Cybersecurity firm CloudSEK has published research showing that the infrastructure organisations use to train and deploy AI systems is dangerously exposed. The report focuses on MLOps platforms, the operational backbone of modern AI, and finds that leaked credentials and misconfigured deployments are handing adversaries quiet, persistent access to systems that were never designed with security in mind.
The timing matters. After US and Israeli forces struck Iranian nuclear and military sites on February 28, 2026, Iranian APT groups, including MuddyWater, APT34, APT33, and APT35 showed clear signs of heightened activity. But CloudSEK’s analysts note that the footholds these groups hold inside Western defence, financial, and aviation networks were not built in response to that escalation.

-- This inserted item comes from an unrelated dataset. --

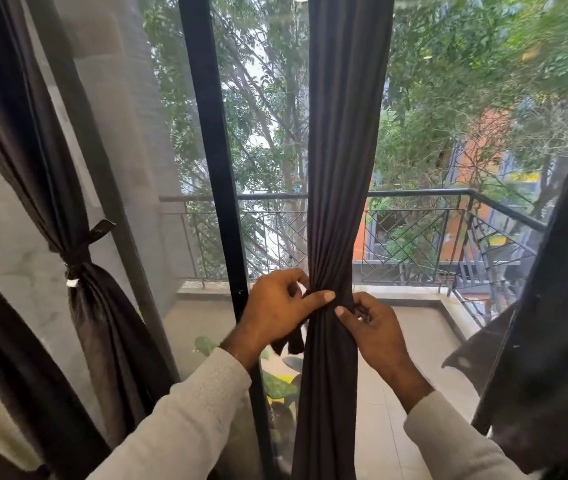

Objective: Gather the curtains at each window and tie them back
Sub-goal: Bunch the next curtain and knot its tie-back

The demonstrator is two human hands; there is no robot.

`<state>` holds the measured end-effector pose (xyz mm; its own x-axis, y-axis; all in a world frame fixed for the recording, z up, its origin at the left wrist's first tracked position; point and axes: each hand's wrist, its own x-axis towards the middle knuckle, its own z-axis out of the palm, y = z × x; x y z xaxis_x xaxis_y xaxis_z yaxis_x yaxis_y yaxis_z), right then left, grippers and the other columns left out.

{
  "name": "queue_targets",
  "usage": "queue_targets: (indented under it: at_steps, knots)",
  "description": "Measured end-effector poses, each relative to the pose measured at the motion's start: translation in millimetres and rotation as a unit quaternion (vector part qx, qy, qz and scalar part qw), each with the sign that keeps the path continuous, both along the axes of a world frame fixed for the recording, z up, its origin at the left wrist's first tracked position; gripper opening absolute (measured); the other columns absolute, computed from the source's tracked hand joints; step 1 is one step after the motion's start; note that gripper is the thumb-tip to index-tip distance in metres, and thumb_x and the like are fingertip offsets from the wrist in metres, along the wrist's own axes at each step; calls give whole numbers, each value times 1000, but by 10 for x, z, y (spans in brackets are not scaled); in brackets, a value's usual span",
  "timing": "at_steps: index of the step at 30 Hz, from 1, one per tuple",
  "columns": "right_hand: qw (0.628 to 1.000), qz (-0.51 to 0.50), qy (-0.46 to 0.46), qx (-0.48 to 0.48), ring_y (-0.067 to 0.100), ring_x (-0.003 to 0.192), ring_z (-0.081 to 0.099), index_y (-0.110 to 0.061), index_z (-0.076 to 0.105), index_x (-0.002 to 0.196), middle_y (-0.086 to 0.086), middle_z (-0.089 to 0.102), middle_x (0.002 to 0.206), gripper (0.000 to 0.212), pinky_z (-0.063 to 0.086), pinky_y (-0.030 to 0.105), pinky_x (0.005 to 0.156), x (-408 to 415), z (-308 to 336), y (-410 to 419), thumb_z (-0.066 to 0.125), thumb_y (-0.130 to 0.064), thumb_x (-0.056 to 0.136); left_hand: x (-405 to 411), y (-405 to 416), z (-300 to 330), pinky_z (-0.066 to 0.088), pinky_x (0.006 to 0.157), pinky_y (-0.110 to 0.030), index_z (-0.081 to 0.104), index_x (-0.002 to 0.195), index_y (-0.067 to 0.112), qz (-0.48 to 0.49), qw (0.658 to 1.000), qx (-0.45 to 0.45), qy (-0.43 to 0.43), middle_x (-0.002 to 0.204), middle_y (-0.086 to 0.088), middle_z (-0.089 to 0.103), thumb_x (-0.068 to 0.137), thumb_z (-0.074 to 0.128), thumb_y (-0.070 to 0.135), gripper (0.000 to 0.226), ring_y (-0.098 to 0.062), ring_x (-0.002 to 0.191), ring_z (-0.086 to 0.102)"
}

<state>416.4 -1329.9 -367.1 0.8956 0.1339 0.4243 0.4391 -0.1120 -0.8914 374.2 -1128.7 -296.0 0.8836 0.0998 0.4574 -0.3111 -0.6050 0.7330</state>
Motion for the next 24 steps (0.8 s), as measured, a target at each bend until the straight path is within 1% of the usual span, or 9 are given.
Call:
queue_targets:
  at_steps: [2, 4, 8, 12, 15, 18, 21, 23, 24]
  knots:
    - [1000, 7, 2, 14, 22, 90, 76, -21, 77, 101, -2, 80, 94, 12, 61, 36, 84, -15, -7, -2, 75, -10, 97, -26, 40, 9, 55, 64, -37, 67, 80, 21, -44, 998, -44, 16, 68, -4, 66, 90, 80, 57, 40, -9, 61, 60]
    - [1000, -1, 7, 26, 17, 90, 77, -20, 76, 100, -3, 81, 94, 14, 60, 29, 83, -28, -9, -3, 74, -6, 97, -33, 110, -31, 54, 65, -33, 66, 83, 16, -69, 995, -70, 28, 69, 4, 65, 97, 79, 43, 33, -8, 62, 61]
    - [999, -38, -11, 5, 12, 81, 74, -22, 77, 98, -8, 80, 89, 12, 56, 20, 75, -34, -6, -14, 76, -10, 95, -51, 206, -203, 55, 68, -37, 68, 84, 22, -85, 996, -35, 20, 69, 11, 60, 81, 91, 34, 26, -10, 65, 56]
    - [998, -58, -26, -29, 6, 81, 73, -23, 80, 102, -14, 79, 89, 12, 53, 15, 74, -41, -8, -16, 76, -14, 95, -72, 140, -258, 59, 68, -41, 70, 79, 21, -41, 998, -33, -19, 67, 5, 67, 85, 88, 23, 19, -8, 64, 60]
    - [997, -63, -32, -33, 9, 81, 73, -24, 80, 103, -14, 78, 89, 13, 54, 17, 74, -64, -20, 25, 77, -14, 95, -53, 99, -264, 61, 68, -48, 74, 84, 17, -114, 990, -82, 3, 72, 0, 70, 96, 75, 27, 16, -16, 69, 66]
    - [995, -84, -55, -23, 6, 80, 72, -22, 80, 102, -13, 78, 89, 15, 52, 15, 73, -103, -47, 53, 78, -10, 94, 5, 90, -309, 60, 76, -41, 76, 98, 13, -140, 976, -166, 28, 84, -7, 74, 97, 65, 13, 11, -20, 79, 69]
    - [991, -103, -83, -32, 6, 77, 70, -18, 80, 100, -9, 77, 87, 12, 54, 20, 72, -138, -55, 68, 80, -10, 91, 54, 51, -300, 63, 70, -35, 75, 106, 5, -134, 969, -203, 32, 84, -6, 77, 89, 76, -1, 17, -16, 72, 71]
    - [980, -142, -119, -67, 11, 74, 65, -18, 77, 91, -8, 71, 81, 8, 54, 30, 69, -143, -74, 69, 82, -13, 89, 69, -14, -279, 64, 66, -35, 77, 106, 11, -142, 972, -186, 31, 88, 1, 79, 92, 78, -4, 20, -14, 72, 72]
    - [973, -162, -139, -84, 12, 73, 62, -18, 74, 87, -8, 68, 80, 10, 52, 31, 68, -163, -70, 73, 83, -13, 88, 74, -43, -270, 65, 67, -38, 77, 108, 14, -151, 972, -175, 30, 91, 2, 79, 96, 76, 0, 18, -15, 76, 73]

They were built before it.
What CloudSEK Found
In a 72-hour scan of public GitHub repositories and internet-facing infrastructure, the research team identified:
- Over 100 exposed credential instances tied to platforms including ClearML, MLflow, Kubeflow, Metaflow, ZenML, and Weights & Biases. Keys were hardcoded directly into source files, configuration scripts, and environment files that were left public.
- More than 80 MLOps deployments are sitting open on the public internet with weak or no authentication. Basic scanning tools like Shodan and FOFA were enough to find them.
- Multiple platforms where anyone could create an account, walk into the dashboard, browse active projects, pull model artifacts, and access connected cloud storage credentials with no barriers at all.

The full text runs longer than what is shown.